Madagascar Development Blog

Program of the month: sfgraph

August 9, 2011 Programs 4 comments

sfgraph belongs to the family of plotting programs and is used for plotting explicitly defined 2-D curves.

Here are 10 basic facts about this program:

sfgraph shares most of its parameters with some other 2-D plotting programs (sfgrey, sfcontour, sfwiggle). These common parameters can be accessed by running sfdoc stdplot. The following plot from rsf/rsf/sfgraph is using parameters grid=y gridcol=5 pad=n and some creative changes of fonts in the title.
If the input to sfgraph is real, it is understood as representing a regularly sampled 1-D function Y(X), where X is sampled according to n1=, o1=, and d1= parameters in the input file.
If the input is complex, its real part is taken as X, and the imaginary part is taken as Y. If the input is real initially, it is easy to turn it into complex by using sfcmplx or sfdd.
If the n2 parameter in the input is greater than 1, multiple curves are plotted.

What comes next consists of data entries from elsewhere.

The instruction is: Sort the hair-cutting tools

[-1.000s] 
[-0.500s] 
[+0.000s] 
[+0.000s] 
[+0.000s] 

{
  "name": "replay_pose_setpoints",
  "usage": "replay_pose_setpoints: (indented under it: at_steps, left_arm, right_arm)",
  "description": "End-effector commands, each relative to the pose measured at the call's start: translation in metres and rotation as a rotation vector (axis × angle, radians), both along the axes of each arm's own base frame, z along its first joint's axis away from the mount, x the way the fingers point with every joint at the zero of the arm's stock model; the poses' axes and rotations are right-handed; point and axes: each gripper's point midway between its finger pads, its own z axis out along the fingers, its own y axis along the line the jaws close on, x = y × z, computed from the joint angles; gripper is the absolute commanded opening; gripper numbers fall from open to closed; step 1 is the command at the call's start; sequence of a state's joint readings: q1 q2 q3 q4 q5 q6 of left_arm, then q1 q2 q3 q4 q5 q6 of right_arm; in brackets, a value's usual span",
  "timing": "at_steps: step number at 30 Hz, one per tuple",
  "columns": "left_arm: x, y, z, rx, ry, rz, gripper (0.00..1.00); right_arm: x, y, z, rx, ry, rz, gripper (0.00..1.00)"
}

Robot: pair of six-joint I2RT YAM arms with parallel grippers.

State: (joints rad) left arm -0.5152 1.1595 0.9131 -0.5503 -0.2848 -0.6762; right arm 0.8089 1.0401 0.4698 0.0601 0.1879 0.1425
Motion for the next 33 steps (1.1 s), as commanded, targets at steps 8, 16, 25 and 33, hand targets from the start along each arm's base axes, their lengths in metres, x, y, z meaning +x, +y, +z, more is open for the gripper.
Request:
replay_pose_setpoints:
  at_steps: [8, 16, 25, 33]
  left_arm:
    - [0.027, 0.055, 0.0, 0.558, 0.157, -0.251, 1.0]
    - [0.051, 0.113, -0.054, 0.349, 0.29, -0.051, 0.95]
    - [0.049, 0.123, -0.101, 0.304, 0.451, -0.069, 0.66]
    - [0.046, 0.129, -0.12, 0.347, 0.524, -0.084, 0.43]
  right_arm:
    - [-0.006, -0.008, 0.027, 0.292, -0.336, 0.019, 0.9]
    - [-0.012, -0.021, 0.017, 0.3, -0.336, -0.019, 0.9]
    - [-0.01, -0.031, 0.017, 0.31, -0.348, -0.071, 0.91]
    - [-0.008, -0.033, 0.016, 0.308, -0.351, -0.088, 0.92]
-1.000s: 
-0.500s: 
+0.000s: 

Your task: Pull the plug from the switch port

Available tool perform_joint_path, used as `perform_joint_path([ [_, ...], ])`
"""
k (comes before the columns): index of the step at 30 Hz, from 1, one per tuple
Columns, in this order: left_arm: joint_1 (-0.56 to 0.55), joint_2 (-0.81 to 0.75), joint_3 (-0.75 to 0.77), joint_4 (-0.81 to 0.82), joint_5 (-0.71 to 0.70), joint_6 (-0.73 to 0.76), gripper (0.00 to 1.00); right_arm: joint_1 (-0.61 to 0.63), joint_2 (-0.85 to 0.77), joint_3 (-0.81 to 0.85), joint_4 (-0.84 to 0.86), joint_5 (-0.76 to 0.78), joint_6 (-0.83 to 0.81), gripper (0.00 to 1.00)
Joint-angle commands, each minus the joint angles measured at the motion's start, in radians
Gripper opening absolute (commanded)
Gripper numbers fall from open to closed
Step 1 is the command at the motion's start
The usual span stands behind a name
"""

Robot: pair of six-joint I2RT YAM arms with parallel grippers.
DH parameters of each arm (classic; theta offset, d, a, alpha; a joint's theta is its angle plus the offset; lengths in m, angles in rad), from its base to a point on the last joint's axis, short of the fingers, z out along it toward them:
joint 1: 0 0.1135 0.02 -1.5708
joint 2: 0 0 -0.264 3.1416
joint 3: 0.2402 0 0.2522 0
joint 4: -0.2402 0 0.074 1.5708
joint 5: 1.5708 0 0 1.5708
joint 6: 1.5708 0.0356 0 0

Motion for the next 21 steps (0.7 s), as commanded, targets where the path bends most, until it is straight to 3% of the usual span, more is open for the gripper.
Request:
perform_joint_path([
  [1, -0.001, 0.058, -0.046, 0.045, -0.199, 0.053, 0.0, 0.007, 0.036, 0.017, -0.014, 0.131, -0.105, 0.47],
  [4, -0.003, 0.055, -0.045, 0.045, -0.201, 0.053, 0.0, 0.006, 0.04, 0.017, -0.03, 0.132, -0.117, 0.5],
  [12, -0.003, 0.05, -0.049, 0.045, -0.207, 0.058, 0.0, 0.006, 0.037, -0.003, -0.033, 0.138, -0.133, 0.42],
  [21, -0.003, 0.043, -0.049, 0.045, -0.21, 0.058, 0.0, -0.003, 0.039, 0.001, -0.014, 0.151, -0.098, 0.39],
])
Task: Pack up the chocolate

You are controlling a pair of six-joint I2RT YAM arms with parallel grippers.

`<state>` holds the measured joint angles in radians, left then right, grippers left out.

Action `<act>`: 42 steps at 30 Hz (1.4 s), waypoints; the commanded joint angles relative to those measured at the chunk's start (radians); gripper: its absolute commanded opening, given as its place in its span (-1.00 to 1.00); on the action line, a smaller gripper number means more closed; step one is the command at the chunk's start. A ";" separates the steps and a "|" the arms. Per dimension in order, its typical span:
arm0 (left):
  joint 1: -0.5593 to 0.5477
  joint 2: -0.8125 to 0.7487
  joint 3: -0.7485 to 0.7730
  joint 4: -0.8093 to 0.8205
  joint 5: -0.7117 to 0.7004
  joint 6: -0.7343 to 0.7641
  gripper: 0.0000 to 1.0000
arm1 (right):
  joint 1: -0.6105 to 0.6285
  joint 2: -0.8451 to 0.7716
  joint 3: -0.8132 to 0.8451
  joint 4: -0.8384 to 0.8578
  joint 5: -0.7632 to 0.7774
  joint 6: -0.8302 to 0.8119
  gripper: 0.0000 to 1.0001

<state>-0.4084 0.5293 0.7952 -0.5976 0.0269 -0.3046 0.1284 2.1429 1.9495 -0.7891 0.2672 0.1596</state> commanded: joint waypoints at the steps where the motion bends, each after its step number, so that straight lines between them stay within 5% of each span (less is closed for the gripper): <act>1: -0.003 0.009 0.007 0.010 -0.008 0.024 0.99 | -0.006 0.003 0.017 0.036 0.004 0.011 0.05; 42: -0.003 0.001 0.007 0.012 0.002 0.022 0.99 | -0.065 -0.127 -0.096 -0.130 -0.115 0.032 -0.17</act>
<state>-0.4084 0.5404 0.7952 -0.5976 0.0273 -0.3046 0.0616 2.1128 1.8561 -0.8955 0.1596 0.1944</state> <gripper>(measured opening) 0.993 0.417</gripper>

The following plot from rsf/rsf/sfmath shows plots of closed curves defined by a complex-valued input.
If the n3 or any of the larger dimensions is greater than 1, the plot becomes a movie.
By default, the graphs are plotted with lines. One can control the line appearance with generic parameters dash=, plotcol=, plotfat=.
The following plot from jsg/seislet/sin2 contained dashed lines created with dash=1,2,0.
If symbol= is specified, the graph is plotted with the given symbols. The size of the symbol is controlled with symbolsz=. The following plot from sep/precon/oned is created with symbol=”md” symbolsz=7.
The displayed function can be changed from $Y(X)$ to $X(Y)$ by using transp= parameter. The following plot from jsg/nmo3/azimuthtest is created with transp=y yreverse=y symbol=+ symbolsz=4.
The ranges of $X$ and $Y$ are selected automatically but can be controlled with min1=, max1=, min2=, max2=.
If you want automatic ranges, but no padding around minimum and maximum values, use pad=n.
sfgraph avoids plotting infinite or NaN (not a number) values.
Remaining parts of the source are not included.